Each line below that contains the word "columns" must be copied.

.....

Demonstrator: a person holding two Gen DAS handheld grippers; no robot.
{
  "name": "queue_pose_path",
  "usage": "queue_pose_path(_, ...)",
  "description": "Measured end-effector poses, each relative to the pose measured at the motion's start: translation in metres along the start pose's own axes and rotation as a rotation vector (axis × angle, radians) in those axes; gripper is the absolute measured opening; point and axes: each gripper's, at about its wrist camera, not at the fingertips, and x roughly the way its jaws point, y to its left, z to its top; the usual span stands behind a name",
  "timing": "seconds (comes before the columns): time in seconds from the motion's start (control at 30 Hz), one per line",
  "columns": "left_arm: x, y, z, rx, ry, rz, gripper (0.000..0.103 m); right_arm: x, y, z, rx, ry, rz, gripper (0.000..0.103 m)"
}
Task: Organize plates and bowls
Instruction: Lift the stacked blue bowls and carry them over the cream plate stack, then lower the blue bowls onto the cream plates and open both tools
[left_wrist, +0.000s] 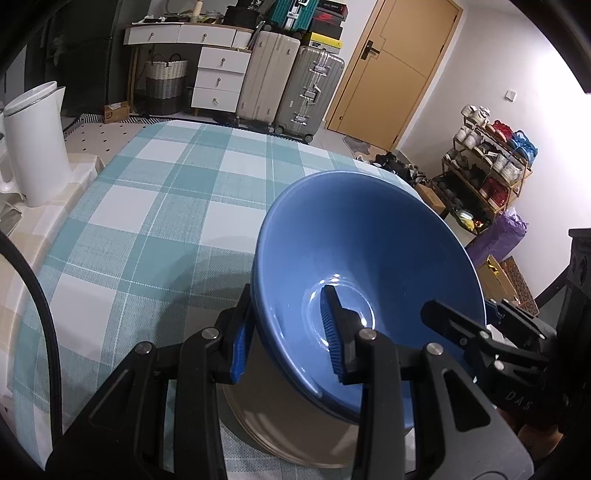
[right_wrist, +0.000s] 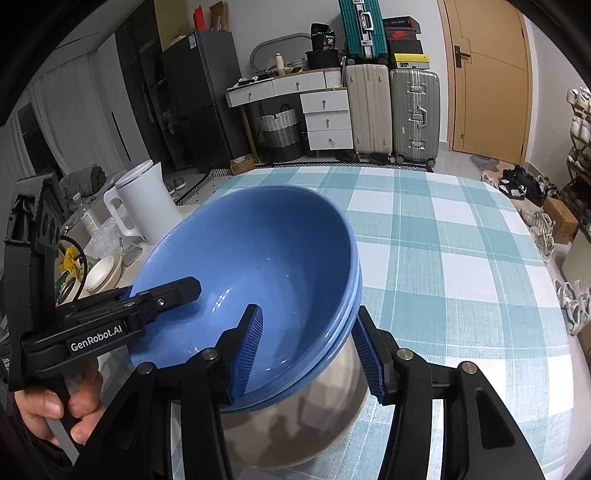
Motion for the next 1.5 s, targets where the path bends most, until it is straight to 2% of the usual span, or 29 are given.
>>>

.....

_Reply to the task_:
  "timing": "seconds (comes before the columns): time in seconds from the motion's start (control at 30 Hz), one per line",
  "columns": "left_arm: x, y, z, rx, ry, rz, gripper (0.000..0.103 m); right_arm: x, y, z, rx, ry, rz, gripper (0.000..0.103 m)"

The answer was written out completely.